- WHAT IS BEING ASKED -
If a line below contains the word "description", count it; give only the total.

##### DATA SEGMENT #####

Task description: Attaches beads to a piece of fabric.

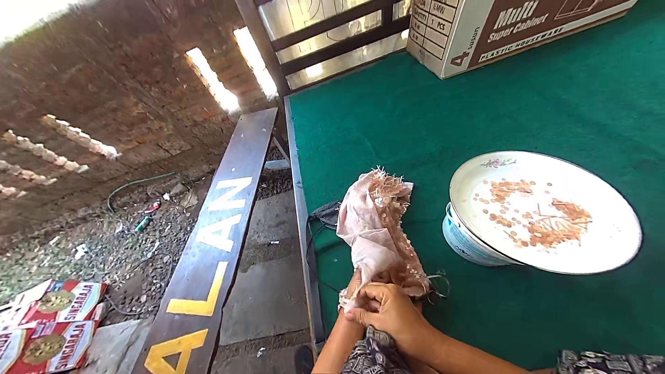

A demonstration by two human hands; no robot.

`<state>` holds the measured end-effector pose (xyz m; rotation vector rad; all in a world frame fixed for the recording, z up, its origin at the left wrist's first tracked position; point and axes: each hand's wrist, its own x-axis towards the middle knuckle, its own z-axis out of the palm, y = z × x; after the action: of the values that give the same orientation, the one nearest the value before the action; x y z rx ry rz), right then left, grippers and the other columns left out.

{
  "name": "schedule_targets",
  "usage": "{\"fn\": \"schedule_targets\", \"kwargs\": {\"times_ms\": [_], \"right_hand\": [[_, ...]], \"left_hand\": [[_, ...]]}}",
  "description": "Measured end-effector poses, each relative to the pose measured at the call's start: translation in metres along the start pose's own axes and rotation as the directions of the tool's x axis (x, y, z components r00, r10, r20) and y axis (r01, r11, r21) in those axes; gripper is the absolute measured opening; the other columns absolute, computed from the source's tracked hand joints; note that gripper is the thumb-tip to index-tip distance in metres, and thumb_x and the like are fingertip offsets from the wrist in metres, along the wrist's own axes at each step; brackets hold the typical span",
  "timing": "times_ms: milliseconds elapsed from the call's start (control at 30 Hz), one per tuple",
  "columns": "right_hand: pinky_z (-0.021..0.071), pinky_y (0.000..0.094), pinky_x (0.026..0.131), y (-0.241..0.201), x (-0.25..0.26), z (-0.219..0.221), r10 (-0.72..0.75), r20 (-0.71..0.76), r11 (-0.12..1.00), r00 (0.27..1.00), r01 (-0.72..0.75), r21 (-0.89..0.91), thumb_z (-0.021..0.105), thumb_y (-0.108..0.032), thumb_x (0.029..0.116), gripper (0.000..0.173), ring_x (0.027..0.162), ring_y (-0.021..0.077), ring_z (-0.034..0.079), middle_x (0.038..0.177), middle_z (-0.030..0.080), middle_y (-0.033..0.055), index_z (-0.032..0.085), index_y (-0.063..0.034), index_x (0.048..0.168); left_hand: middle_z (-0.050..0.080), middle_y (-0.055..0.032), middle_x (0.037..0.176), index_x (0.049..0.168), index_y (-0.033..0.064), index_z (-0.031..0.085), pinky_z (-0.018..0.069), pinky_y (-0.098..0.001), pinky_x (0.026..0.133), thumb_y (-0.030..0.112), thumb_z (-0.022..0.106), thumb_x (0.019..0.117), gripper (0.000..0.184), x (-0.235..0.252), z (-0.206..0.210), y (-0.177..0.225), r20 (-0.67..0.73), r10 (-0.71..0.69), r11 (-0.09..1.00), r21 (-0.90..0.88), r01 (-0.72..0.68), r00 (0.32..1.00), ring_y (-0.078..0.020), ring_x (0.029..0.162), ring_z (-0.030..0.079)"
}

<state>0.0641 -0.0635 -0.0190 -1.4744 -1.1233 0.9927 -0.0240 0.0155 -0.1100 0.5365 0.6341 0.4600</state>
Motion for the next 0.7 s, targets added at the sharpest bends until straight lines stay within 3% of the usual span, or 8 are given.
{"fn": "schedule_targets", "kwargs": {"times_ms": [67, 133, 267, 367, 467, 567, 633, 700], "right_hand": [[0.0447, 0.0238, 0.061, -0.011, -0.006, -0.012, 0.008, 0.081, 1.0, 0.997, -0.007, -0.01, 0.081, -0.026, 0.0832, 0.028, 0.062, 0.0038, 0.053, 0.069, 0.063, 0.0024, 0.071, -0.0005, 0.079], [0.0405, 0.0177, 0.057, -0.024, -0.011, -0.027, -0.044, 0.117, 0.999, 0.992, 0.044, 0.005, 0.082, -0.025, 0.0827, 0.029, 0.06, -0.0014, 0.05, 0.066, 0.059, -0.0009, 0.067, -0.0016, 0.074], [0.0335, 0.0094, 0.052, -0.048, -0.019, -0.05, -0.198, 0.006, 0.98, 0.98, 0.198, 0.009, 0.083, -0.027, 0.0813, 0.03, 0.058, -0.0089, 0.042, 0.065, 0.055, -0.0068, 0.065, -0.0057, 0.069], [0.0318, 0.0111, 0.048, -0.031, -0.014, -0.05, -0.027, -0.069, 1.0, 0.997, 0.026, -0.017, 0.084, -0.03, 0.078, 0.028, 0.051, -0.0096, 0.038, 0.058, 0.051, -0.0133, 0.065, -0.0113, 0.068], [0.0467, 0.0265, 0.057, 0.025, -0.004, -0.044, 0.331, -0.094, 0.943, 0.939, -0.333, -0.009, 0.086, -0.023, 0.0783, 0.027, 0.054, 0.0046, 0.051, 0.061, 0.056, -0.0029, 0.067, -0.0038, 0.076], [0.0448, 0.0302, 0.06, 0.074, -0.015, -0.038, 0.498, -0.133, 0.864, 0.857, -0.504, -0.01, 0.087, -0.023, 0.079, 0.029, 0.056, 0.0078, 0.049, 0.061, 0.054, -0.0011, 0.066, -0.0022, 0.075], [0.0451, 0.0301, 0.06, 0.084, -0.026, -0.035, 0.536, -0.128, 0.84, 0.835, -0.542, -0.02, 0.086, -0.024, 0.0797, 0.03, 0.056, 0.0078, 0.049, 0.061, 0.054, -0.0012, 0.066, -0.0028, 0.074], [0.0448, 0.0292, 0.059, 0.082, -0.029, -0.032, 0.532, -0.127, 0.842, 0.837, -0.539, -0.022, 0.086, -0.024, 0.0797, 0.03, 0.055, 0.0068, 0.049, 0.059, 0.053, -0.0023, 0.065, -0.0038, 0.073]], "left_hand": [[0.07, 0.0034, 0.086, 0.107, 0.0105, 0.061, 0.0552, -0.0209, 0.075, 0.023, 0.021, 0.1108, 0.042, -0.015, 0.036, 0.032, 0.027, 0.0, 0.994, 0.11, -0.003, 1.0, -0.002, 0.078, 0.066], [0.07, 0.0049, 0.085, 0.105, 0.0116, 0.06, 0.0567, -0.0221, 0.075, 0.02, 0.021, 0.1103, 0.041, -0.002, 0.051, 0.057, 0.082, 0.105, 0.976, 0.185, -0.119, 0.991, -0.0016, 0.079, 0.067], [0.071, 0.0027, 0.085, 0.103, 0.0129, 0.06, 0.0582, -0.0265, 0.075, 0.019, 0.018, 0.1102, 0.043, 0.046, 0.053, 0.094, -0.008, 0.394, 0.919, 0.008, -0.394, 0.919, -0.0055, 0.08, 0.068], [0.068, 0.0, 0.093, 0.112, 0.0064, 0.057, 0.0568, -0.0291, 0.081, 0.003, 0.033, 0.1038, 0.026, 0.059, 0.024, 0.067, -0.051, 0.524, 0.848, 0.131, -0.514, 0.85, -0.0073, 0.087, 0.066], [0.071, -0.0078, 0.097, 0.113, -0.0061, 0.064, 0.0568, -0.0318, 0.085, -0.004, 0.053, 0.0948, 0.021, 0.034, -0.019, 0.008, -0.075, 0.44, 0.746, 0.585, -0.318, 0.895, -0.0107, 0.089, 0.068], [0.072, -0.0195, 0.109, 0.113, -0.0092, 0.069, 0.0566, -0.0425, 0.092, -0.007, 0.055, 0.0938, 0.024, -0.029, -0.051, -0.011, -0.144, 0.227, 0.529, 0.849, 0.002, 0.963, -0.0236, 0.098, 0.071], [0.072, -0.0173, 0.1, 0.105, -0.0087, 0.069, 0.0572, -0.041, 0.082, -0.005, 0.051, 0.092, 0.022, -0.057, -0.058, -0.003, -0.212, 0.325, 0.506, 0.862, 0.02, 0.922, -0.0216, 0.088, 0.07], [0.071, -0.0107, 0.094, 0.101, -0.008, 0.067, 0.0562, -0.0334, 0.079, -0.001, 0.045, 0.0896, 0.026, -0.055, -0.055, 0.009, -0.217, 0.456, 0.562, 0.822, -0.09, 0.863, -0.0131, 0.082, 0.068]]}}
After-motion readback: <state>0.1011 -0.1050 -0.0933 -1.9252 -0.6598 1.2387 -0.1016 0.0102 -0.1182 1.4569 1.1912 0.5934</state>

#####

- RESULT OF THE TASK -
2